*What to do:*
When you reach the line with "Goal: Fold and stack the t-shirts" in the data below, begin printing lines exactly, and stop once the line with "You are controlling" has been printed.

────────

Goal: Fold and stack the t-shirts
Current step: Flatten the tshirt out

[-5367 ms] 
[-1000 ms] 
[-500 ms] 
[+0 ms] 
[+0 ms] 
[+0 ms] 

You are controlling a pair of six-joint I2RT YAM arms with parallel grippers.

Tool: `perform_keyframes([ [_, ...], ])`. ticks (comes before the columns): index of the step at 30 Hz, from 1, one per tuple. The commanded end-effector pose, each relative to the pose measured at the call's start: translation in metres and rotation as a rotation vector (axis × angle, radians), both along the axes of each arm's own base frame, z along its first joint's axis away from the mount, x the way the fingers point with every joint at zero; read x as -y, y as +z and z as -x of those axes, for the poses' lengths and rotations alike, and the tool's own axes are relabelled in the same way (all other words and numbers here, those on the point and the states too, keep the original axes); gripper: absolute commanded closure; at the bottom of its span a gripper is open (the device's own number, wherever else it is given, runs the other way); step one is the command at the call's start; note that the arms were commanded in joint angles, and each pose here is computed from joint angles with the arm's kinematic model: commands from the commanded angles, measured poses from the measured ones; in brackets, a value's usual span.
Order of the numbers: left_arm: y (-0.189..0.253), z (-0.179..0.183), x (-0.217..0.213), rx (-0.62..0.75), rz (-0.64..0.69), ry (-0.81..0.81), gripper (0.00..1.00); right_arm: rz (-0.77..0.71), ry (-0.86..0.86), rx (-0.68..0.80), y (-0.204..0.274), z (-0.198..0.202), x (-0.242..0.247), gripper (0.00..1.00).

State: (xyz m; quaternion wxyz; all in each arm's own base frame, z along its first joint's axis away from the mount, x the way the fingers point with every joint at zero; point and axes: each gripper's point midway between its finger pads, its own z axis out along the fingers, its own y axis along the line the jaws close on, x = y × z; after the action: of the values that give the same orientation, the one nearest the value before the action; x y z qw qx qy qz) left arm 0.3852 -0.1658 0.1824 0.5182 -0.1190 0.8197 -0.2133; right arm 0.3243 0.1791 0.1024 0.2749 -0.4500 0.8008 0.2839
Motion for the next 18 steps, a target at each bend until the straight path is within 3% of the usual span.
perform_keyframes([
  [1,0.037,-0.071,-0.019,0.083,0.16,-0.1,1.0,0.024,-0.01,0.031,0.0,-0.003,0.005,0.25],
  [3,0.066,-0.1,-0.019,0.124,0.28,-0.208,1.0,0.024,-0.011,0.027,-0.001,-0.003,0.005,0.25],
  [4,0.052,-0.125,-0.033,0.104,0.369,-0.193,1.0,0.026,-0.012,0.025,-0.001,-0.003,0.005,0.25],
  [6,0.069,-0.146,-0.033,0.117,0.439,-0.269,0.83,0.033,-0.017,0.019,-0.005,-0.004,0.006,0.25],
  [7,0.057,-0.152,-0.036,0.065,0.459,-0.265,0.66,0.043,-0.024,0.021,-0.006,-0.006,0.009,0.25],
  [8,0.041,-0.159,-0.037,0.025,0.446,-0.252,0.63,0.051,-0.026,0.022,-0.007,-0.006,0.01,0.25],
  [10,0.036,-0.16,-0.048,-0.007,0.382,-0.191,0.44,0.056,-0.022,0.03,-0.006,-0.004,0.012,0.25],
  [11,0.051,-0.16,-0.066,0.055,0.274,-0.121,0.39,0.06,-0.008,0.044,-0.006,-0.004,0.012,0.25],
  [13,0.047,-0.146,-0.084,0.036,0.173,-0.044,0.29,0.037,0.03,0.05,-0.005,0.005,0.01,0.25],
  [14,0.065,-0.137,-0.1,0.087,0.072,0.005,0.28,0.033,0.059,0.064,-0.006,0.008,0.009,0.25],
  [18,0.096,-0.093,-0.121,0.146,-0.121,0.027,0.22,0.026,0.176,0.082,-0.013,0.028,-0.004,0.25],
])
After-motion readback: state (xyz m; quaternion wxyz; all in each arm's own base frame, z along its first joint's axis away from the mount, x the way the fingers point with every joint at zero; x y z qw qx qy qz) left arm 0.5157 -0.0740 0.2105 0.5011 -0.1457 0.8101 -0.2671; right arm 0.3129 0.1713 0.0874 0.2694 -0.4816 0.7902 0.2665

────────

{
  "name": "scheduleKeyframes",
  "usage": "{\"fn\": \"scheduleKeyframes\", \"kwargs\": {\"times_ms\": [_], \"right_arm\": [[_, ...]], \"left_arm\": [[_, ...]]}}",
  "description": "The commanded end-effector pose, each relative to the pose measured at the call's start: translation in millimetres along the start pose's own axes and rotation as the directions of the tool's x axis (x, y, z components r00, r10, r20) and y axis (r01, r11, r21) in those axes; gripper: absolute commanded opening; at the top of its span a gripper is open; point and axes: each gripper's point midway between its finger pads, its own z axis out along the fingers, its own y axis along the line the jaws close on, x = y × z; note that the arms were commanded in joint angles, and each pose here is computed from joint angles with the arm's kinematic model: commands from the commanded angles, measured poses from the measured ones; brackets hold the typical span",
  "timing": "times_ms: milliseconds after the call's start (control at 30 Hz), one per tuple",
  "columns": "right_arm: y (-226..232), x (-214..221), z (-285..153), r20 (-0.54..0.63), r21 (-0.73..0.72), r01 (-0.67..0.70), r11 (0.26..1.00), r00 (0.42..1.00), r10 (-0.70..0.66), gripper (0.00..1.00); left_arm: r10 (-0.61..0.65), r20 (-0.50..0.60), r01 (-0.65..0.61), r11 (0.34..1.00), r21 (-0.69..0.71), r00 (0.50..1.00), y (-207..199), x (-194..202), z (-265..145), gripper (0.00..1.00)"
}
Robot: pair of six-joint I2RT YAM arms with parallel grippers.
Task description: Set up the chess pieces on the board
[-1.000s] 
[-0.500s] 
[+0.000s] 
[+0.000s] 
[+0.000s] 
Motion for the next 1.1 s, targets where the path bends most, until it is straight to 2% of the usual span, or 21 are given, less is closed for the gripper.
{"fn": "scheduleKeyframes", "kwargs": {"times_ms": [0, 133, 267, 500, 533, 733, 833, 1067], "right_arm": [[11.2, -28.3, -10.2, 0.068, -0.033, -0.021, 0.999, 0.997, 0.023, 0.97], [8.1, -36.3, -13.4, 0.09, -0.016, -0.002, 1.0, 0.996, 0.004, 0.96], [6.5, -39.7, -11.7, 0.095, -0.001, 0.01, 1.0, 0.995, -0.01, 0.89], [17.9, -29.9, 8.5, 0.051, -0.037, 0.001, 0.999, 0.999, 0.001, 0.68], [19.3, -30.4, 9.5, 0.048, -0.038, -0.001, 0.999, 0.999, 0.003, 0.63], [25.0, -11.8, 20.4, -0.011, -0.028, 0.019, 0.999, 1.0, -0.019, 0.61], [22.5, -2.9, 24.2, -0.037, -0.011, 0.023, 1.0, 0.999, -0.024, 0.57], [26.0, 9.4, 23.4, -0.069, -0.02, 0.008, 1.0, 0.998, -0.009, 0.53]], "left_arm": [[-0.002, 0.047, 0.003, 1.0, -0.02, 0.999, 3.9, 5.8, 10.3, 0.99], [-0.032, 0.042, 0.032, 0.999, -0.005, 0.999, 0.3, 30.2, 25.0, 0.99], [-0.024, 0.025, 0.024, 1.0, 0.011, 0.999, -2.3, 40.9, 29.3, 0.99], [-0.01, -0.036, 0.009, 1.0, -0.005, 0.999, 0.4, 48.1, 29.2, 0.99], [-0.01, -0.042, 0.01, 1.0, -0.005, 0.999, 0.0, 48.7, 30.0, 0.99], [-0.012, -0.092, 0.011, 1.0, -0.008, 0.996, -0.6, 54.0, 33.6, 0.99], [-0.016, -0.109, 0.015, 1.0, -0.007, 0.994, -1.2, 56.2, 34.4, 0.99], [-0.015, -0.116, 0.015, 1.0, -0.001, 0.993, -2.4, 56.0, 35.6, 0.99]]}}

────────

*Solution to the exercise:*
Goal: Fold and stack the t-shirts
Current step: Flatten the tshirt out

[-5367 ms] 
[-1000 ms] 
[-500 ms] 
[+0 ms] 
[+0 ms] 
[+0 ms] 

You are controlling a pair of six-joint I2RT YAM arms with parallel grippers.

This response contains the complete answer.